Give the entries back exactly as they stand, but without pictures.

Task inputs Block Start

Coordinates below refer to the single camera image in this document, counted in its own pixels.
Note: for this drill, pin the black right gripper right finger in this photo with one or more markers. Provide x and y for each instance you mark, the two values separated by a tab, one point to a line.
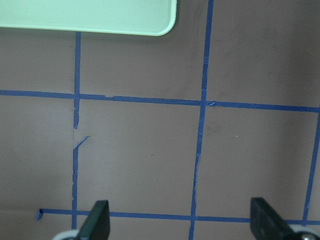
266	223

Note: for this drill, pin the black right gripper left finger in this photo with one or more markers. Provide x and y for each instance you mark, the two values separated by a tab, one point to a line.
97	224

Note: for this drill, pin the light green plastic tray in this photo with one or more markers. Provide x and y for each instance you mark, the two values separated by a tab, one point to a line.
127	17

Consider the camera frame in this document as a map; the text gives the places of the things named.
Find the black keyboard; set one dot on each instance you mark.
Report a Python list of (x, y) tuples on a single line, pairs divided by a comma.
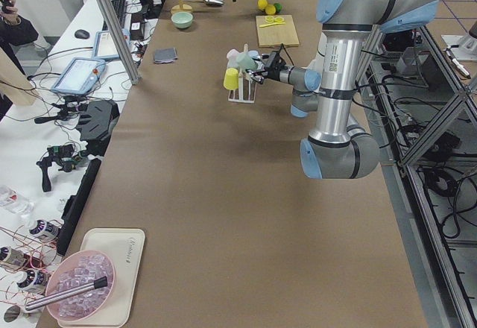
[(119, 7)]

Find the mint green bowl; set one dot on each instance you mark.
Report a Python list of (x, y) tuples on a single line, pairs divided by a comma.
[(182, 20)]

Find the wooden cutting board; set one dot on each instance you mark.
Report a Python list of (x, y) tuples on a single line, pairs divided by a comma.
[(277, 35)]

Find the clear plastic bottle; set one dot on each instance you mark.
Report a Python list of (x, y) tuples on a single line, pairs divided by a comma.
[(14, 202)]

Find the white wire cup rack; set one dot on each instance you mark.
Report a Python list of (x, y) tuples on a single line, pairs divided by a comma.
[(246, 92)]

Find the pink plastic cup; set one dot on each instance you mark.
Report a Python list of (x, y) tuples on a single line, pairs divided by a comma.
[(232, 54)]

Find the cream plastic tray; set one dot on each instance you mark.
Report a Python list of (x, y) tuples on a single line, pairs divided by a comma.
[(123, 247)]

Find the aluminium frame post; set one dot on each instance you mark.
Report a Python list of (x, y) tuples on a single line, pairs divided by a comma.
[(116, 33)]

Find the grey folded cloth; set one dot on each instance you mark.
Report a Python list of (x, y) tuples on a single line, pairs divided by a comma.
[(165, 55)]

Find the green plastic cup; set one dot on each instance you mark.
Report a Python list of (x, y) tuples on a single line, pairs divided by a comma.
[(246, 62)]

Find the yellow plastic knife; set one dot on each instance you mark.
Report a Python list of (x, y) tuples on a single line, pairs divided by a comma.
[(265, 25)]

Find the blue teach pendant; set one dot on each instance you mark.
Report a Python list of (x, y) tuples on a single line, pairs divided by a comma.
[(104, 47), (80, 76)]

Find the black computer mouse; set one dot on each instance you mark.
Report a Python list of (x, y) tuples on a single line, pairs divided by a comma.
[(82, 34)]

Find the yellow plastic cup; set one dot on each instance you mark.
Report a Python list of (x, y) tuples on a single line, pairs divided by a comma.
[(231, 79)]

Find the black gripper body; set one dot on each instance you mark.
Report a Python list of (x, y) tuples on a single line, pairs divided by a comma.
[(274, 73)]

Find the metal scoop handle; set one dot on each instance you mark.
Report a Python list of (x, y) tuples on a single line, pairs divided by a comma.
[(62, 295)]

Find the green lime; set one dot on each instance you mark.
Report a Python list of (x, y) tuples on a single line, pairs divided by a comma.
[(278, 7)]

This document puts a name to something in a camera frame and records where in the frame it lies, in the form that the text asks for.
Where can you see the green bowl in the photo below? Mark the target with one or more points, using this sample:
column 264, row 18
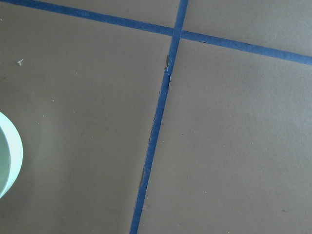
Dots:
column 11, row 154

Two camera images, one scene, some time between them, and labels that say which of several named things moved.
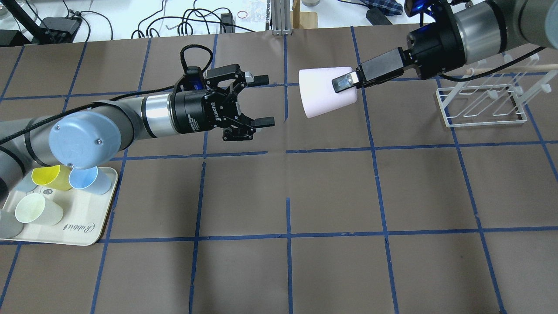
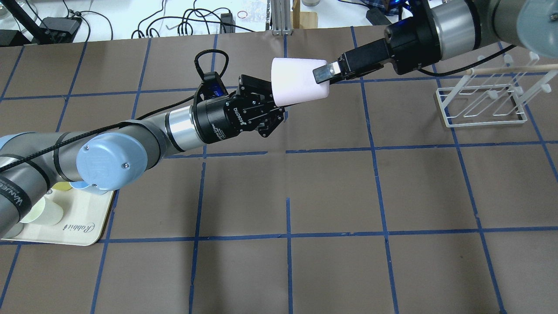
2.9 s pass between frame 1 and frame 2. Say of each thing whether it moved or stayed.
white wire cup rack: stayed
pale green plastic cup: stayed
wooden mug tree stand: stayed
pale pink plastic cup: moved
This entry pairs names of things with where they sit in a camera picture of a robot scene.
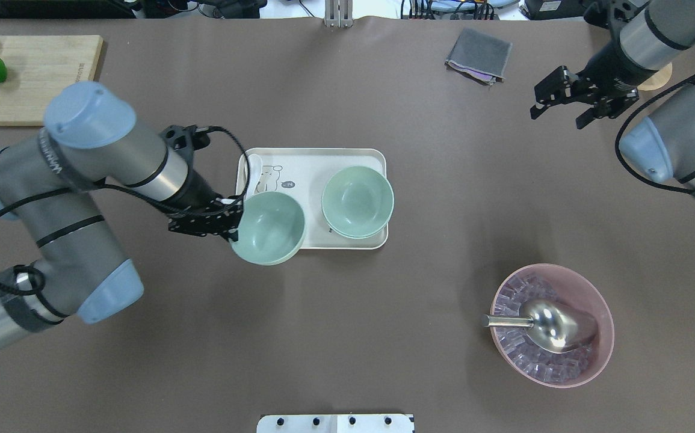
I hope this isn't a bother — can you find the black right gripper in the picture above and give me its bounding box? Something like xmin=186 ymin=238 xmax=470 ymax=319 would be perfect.
xmin=530 ymin=58 xmax=640 ymax=131

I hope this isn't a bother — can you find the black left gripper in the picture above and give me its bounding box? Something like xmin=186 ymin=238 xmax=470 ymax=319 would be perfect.
xmin=168 ymin=195 xmax=245 ymax=243

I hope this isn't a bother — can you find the green bowl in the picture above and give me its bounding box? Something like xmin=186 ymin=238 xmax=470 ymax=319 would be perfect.
xmin=230 ymin=191 xmax=306 ymax=266
xmin=329 ymin=226 xmax=388 ymax=239

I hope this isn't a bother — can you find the green bowl end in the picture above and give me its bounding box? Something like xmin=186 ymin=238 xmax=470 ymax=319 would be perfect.
xmin=321 ymin=165 xmax=395 ymax=234

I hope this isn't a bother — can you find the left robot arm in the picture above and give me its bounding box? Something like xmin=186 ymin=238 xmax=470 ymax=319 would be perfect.
xmin=0 ymin=81 xmax=248 ymax=350

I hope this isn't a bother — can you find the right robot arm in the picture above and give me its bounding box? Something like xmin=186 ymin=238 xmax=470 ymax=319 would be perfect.
xmin=530 ymin=1 xmax=695 ymax=201

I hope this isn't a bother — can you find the white ceramic spoon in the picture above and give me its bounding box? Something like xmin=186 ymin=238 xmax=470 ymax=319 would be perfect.
xmin=244 ymin=153 xmax=263 ymax=200

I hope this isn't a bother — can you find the cream rabbit tray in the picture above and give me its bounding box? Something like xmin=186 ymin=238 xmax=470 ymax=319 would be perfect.
xmin=246 ymin=147 xmax=389 ymax=250

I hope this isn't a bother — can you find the grey folded cloth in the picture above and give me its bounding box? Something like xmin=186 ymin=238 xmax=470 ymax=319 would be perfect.
xmin=445 ymin=28 xmax=513 ymax=85

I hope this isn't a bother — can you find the wooden banana stand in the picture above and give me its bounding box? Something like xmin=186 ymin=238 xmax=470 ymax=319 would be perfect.
xmin=637 ymin=63 xmax=673 ymax=91

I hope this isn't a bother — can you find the green bowl on tray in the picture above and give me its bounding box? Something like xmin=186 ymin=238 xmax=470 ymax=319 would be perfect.
xmin=329 ymin=226 xmax=388 ymax=239

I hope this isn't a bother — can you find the metal ice scoop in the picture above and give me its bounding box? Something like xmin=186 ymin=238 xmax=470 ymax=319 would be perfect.
xmin=480 ymin=298 xmax=599 ymax=354

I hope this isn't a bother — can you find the pink bowl with ice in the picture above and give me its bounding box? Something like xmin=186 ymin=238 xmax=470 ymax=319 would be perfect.
xmin=482 ymin=263 xmax=614 ymax=388

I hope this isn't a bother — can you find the wooden cutting board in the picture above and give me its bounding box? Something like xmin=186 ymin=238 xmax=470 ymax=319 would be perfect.
xmin=0 ymin=35 xmax=104 ymax=127

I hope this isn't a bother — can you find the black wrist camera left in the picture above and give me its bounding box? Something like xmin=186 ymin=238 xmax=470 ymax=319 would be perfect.
xmin=158 ymin=125 xmax=211 ymax=162

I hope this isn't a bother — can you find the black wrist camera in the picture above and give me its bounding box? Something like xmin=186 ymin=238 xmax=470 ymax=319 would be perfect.
xmin=582 ymin=0 xmax=649 ymax=31
xmin=158 ymin=125 xmax=211 ymax=162

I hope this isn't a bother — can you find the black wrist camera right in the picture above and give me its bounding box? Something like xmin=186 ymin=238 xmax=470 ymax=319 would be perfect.
xmin=582 ymin=0 xmax=649 ymax=31

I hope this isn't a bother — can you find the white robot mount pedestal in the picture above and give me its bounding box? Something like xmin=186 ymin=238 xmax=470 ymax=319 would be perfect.
xmin=256 ymin=413 xmax=416 ymax=432

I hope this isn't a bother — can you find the aluminium frame post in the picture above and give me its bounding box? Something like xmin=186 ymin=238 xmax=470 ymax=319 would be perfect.
xmin=323 ymin=0 xmax=354 ymax=28

Task inputs Block End

* [The completed task]
Coordinates below refer to the single camera image in this document, counted in its own pixels.
Note: for this drill, pin the black right gripper right finger in this photo with one or more markers. Provide x and y for each instance you mark, the two values separated by a tab, one point to a line.
266	223

Note: for this drill, pin the black right gripper left finger in this photo with one or more markers. Provide x and y for each instance you mark, the two values separated by a tab, one point to a line.
97	224

Note: for this drill, pin the light green plastic tray in this photo with one or more markers. Provide x and y for each instance you mark, the two values separated by a tab, one point to a line.
127	17

Consider the camera frame in this document as a map; the text gives the places of the things named.
Find the black keyboard; set one dot on each instance you mark.
Report a Python list of (x, y) tuples on a single line, pairs divided by a comma.
[(119, 7)]

Find the mint green bowl; set one dot on each instance you mark.
Report a Python list of (x, y) tuples on a single line, pairs divided by a comma.
[(182, 20)]

Find the wooden cutting board; set one dot on each instance you mark.
Report a Python list of (x, y) tuples on a single line, pairs divided by a comma.
[(277, 35)]

Find the clear plastic bottle; set one dot on each instance you mark.
Report a Python list of (x, y) tuples on a single line, pairs divided by a comma.
[(14, 202)]

Find the white wire cup rack; set one dot on each instance you mark.
Report a Python list of (x, y) tuples on a single line, pairs divided by a comma.
[(246, 92)]

Find the pink plastic cup; set one dot on each instance you mark.
Report a Python list of (x, y) tuples on a single line, pairs divided by a comma.
[(232, 54)]

Find the cream plastic tray; set one dot on each instance you mark.
Report a Python list of (x, y) tuples on a single line, pairs divided by a comma.
[(123, 247)]

Find the aluminium frame post; set one dot on each instance you mark.
Report a Python list of (x, y) tuples on a single line, pairs divided by a comma.
[(116, 33)]

Find the grey folded cloth; set one dot on each instance you mark.
Report a Python list of (x, y) tuples on a single line, pairs divided by a comma.
[(165, 55)]

Find the green plastic cup; set one dot on each instance you mark.
Report a Python list of (x, y) tuples on a single line, pairs divided by a comma.
[(246, 62)]

Find the yellow plastic knife; set one dot on each instance you mark.
Report a Python list of (x, y) tuples on a single line, pairs divided by a comma.
[(265, 25)]

Find the blue teach pendant; set one dot on each instance you mark.
Report a Python list of (x, y) tuples on a single line, pairs divided by a comma.
[(104, 47), (80, 76)]

Find the black computer mouse; set one dot on each instance you mark.
Report a Python list of (x, y) tuples on a single line, pairs divided by a comma.
[(82, 34)]

Find the yellow plastic cup; set one dot on each instance you mark.
Report a Python list of (x, y) tuples on a single line, pairs divided by a comma.
[(231, 79)]

Find the black gripper body; set one dot on each instance you mark.
Report a Python list of (x, y) tuples on a single line, pairs divided by a comma.
[(274, 73)]

Find the metal scoop handle; set one dot on each instance you mark.
Report a Python list of (x, y) tuples on a single line, pairs divided by a comma.
[(62, 295)]

Find the green lime; set one dot on each instance you mark.
Report a Python list of (x, y) tuples on a single line, pairs divided by a comma.
[(278, 7)]

This document puts a name to something in a camera frame and records where in the frame it lies, in the form that the text asks for.
Where can you see the green bowl in the photo below? Mark the target with one or more points, using this sample:
column 264, row 18
Dots:
column 11, row 154

Two camera images, one scene, some time between them, and labels that say which of several named things moved.
2.9 s pass between frame 1 and frame 2. Say of each thing whether it moved or stayed.
white wire cup rack: stayed
pale green plastic cup: stayed
wooden mug tree stand: stayed
pale pink plastic cup: moved
This entry pairs names of things with where they sit in a camera picture of a robot scene.
I hope this isn't a bother — can you find the black right gripper in the picture above and give me its bounding box? Something like xmin=186 ymin=238 xmax=470 ymax=319 would be perfect.
xmin=530 ymin=58 xmax=640 ymax=131

I hope this isn't a bother — can you find the black left gripper in the picture above and give me its bounding box? Something like xmin=186 ymin=238 xmax=470 ymax=319 would be perfect.
xmin=168 ymin=195 xmax=245 ymax=243

I hope this isn't a bother — can you find the green bowl in the picture above and give me its bounding box? Something like xmin=186 ymin=238 xmax=470 ymax=319 would be perfect.
xmin=230 ymin=191 xmax=306 ymax=266
xmin=329 ymin=226 xmax=388 ymax=239

I hope this isn't a bother — can you find the green bowl end in the picture above and give me its bounding box? Something like xmin=186 ymin=238 xmax=470 ymax=319 would be perfect.
xmin=321 ymin=165 xmax=395 ymax=234

I hope this isn't a bother — can you find the left robot arm in the picture above and give me its bounding box? Something like xmin=186 ymin=238 xmax=470 ymax=319 would be perfect.
xmin=0 ymin=81 xmax=248 ymax=350

I hope this isn't a bother — can you find the right robot arm in the picture above and give me its bounding box? Something like xmin=186 ymin=238 xmax=470 ymax=319 would be perfect.
xmin=530 ymin=1 xmax=695 ymax=201

I hope this isn't a bother — can you find the white ceramic spoon in the picture above and give me its bounding box? Something like xmin=186 ymin=238 xmax=470 ymax=319 would be perfect.
xmin=244 ymin=153 xmax=263 ymax=200

I hope this isn't a bother — can you find the cream rabbit tray in the picture above and give me its bounding box? Something like xmin=186 ymin=238 xmax=470 ymax=319 would be perfect.
xmin=246 ymin=147 xmax=389 ymax=250

I hope this isn't a bother — can you find the grey folded cloth in the picture above and give me its bounding box? Something like xmin=186 ymin=238 xmax=470 ymax=319 would be perfect.
xmin=445 ymin=28 xmax=513 ymax=85

I hope this isn't a bother — can you find the wooden banana stand in the picture above and give me its bounding box? Something like xmin=186 ymin=238 xmax=470 ymax=319 would be perfect.
xmin=637 ymin=63 xmax=673 ymax=91

I hope this isn't a bother — can you find the green bowl on tray in the picture above and give me its bounding box? Something like xmin=186 ymin=238 xmax=470 ymax=319 would be perfect.
xmin=329 ymin=226 xmax=388 ymax=239

I hope this isn't a bother — can you find the metal ice scoop in the picture above and give me its bounding box? Something like xmin=186 ymin=238 xmax=470 ymax=319 would be perfect.
xmin=480 ymin=298 xmax=599 ymax=354

I hope this isn't a bother — can you find the pink bowl with ice in the picture above and give me its bounding box? Something like xmin=186 ymin=238 xmax=470 ymax=319 would be perfect.
xmin=482 ymin=263 xmax=614 ymax=388

I hope this isn't a bother — can you find the wooden cutting board in the picture above and give me its bounding box? Something like xmin=186 ymin=238 xmax=470 ymax=319 would be perfect.
xmin=0 ymin=35 xmax=104 ymax=127

I hope this isn't a bother — can you find the black wrist camera left in the picture above and give me its bounding box? Something like xmin=186 ymin=238 xmax=470 ymax=319 would be perfect.
xmin=158 ymin=125 xmax=211 ymax=162

I hope this isn't a bother — can you find the black wrist camera in the picture above and give me its bounding box? Something like xmin=186 ymin=238 xmax=470 ymax=319 would be perfect.
xmin=582 ymin=0 xmax=649 ymax=31
xmin=158 ymin=125 xmax=211 ymax=162

I hope this isn't a bother — can you find the black wrist camera right in the picture above and give me its bounding box? Something like xmin=186 ymin=238 xmax=470 ymax=319 would be perfect.
xmin=582 ymin=0 xmax=649 ymax=31

I hope this isn't a bother — can you find the white robot mount pedestal in the picture above and give me its bounding box? Something like xmin=186 ymin=238 xmax=470 ymax=319 would be perfect.
xmin=256 ymin=413 xmax=416 ymax=432

I hope this isn't a bother — can you find the aluminium frame post in the picture above and give me its bounding box? Something like xmin=186 ymin=238 xmax=470 ymax=319 would be perfect.
xmin=323 ymin=0 xmax=354 ymax=28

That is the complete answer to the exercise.